Task prompt
Could you output the whole listing exactly as it stands, minus any images?

_ _ _

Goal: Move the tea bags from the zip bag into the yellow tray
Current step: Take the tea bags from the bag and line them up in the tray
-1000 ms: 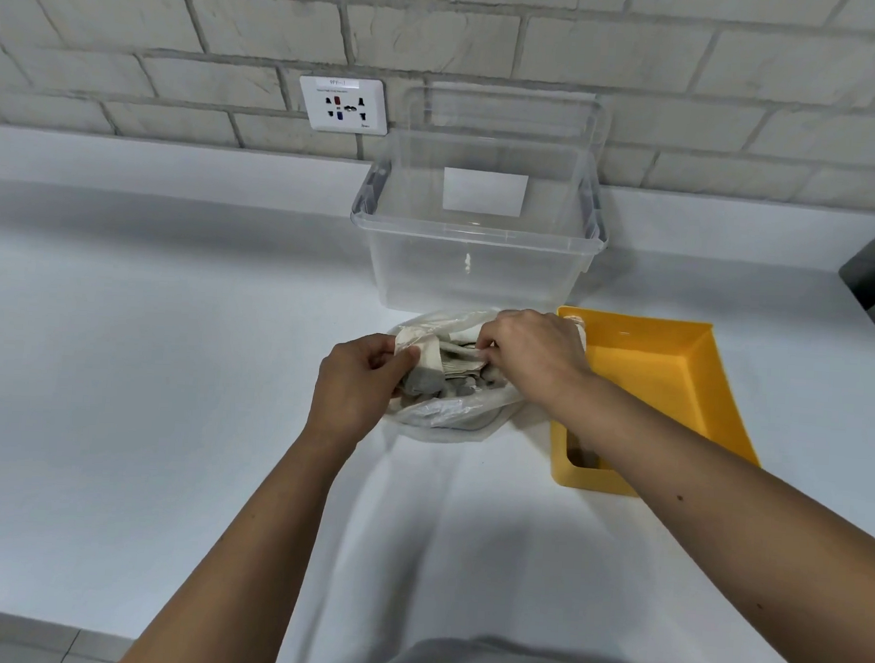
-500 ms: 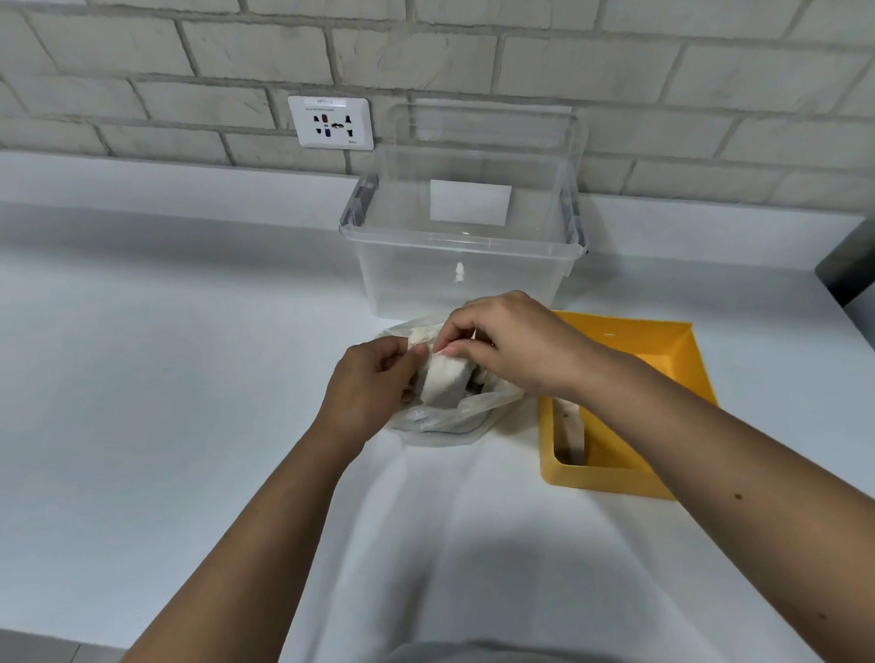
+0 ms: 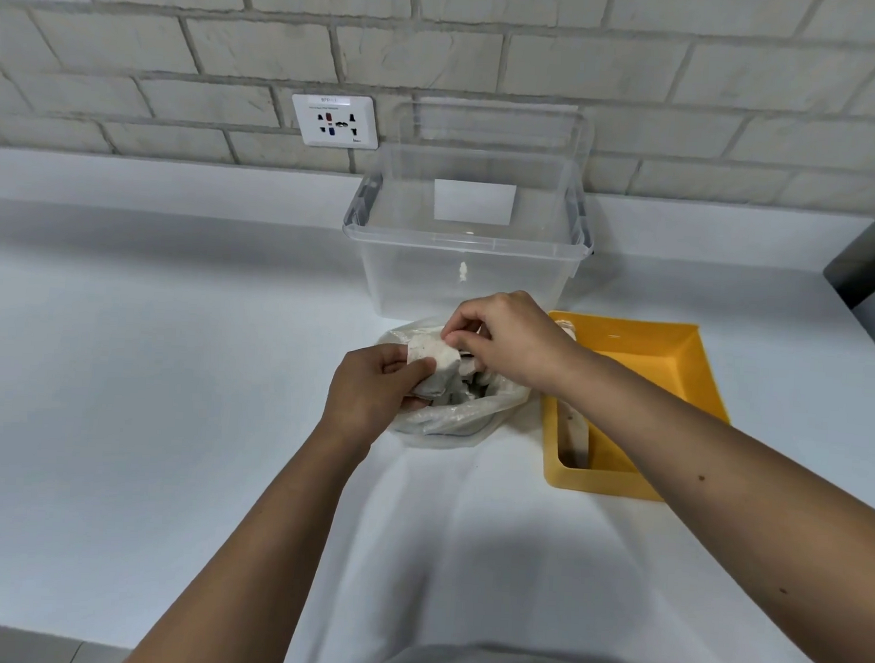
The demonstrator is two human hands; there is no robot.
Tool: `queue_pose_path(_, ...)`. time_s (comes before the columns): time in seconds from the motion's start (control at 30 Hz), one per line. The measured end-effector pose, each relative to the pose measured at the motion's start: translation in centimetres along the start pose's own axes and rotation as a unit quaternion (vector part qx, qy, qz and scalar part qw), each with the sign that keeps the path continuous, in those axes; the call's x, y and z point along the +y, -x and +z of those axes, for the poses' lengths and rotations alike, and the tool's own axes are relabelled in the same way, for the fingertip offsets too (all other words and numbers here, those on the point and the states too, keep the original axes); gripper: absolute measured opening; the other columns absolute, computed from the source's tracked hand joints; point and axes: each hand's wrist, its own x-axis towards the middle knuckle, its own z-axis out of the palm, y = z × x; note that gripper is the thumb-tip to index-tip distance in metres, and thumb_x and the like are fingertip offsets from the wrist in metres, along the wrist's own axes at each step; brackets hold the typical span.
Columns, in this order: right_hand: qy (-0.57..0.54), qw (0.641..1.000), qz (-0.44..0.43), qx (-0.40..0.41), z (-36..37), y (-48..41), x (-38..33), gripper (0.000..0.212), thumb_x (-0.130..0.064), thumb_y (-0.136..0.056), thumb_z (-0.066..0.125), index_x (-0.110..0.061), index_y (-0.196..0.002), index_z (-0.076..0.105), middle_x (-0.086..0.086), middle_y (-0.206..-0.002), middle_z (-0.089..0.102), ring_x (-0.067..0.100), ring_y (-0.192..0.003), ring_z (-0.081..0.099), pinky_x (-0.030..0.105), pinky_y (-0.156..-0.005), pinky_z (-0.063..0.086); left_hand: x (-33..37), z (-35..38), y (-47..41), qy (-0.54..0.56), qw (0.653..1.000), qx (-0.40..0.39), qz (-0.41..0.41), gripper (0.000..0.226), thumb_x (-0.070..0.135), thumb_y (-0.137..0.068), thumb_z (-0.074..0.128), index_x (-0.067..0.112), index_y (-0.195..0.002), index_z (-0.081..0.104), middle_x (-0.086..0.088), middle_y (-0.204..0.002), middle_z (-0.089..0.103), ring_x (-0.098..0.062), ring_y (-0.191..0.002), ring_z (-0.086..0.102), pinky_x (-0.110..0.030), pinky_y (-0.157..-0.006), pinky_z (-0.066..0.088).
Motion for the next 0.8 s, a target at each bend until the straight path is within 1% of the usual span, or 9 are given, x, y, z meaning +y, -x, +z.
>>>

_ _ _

Finished exercise
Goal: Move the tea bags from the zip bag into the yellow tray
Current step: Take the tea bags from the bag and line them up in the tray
-1000 ms: 
-500 ms: 
+0 ms: 
The demonstrator is two human hands; there is no robot.
Tool: `queue_pose_path(_, ...)`. time_s (comes before the columns): time in seconds from the motion's start (control at 30 Hz), one per line. The measured end-effector pose, each relative to the pose measured at the motion's start: translation in centimetres along the start pose's own axes and rotation as a unit quaternion (vector part qx, qy, qz and scalar part qw), each with the sign that keeps the path continuous, in those axes; the call's x, y and z point along the +y, -x and +z of those axes, for the poses' lengths and rotations alike, and the tool's own axes are relabelled in the same way, for the fingertip offsets too (all other words and numbers here, those on the point and the states too, keep the original axes); gripper: absolute measured opening; the other columns absolute, computed from the source's tracked hand joints; point and axes: each hand's wrist, its own x-axis towards the middle knuckle, its own z-axis out of the palm, y = z × x; note that gripper is the thumb-tip to index-tip distance in metres, and thumb_x and the like are fingertip offsets from the wrist in metres, along the wrist's own axes at each step; brackets hold the typical span.
Columns, in this order: right_hand: qy (-0.57..0.54), qw (0.641..1.000), qz (-0.44..0.43), qx (-0.40..0.41), z (-36..37), y (-48..41), x (-38..33), gripper (0.000..0.212), thumb_x (-0.130..0.064), thumb_y (-0.136..0.056), thumb_z (-0.066..0.125), index_x (-0.110..0.061), index_y (-0.196..0.002), index_z (-0.076..0.105), middle_x (-0.086..0.086), middle_y (-0.206..-0.002), middle_z (-0.089..0.102), ring_x (-0.067..0.100), ring_y (-0.192..0.003), ring_z (-0.081..0.099), pinky_x (-0.030..0.105), pinky_y (-0.156..-0.005), pinky_z (-0.063..0.086); left_hand: x (-33..37), z (-35..38), y (-47..41), qy (-0.54..0.56), qw (0.653..1.000), qx (-0.40..0.39), qz (-0.41..0.41), gripper (0.000..0.226), thumb_x (-0.070..0.135), thumb_y (-0.137..0.068), thumb_z (-0.074..0.128), index_x (-0.067..0.112), index_y (-0.195..0.002), index_z (-0.081..0.104), middle_x (-0.086..0.088), middle_y (-0.204..0.002), middle_z (-0.089..0.103), ring_x (-0.098..0.062), ring_y (-0.191..0.002), ring_z (-0.086..0.102), pinky_x (-0.110..0.030), pinky_y (-0.157..-0.006), pinky_z (-0.066..0.088).
Motion for the next 0.8 s, a target at each bend until the straight path is within 1% of the usual span, or 9 are given, x, y, z meaning +y, -x, +z.
>>>

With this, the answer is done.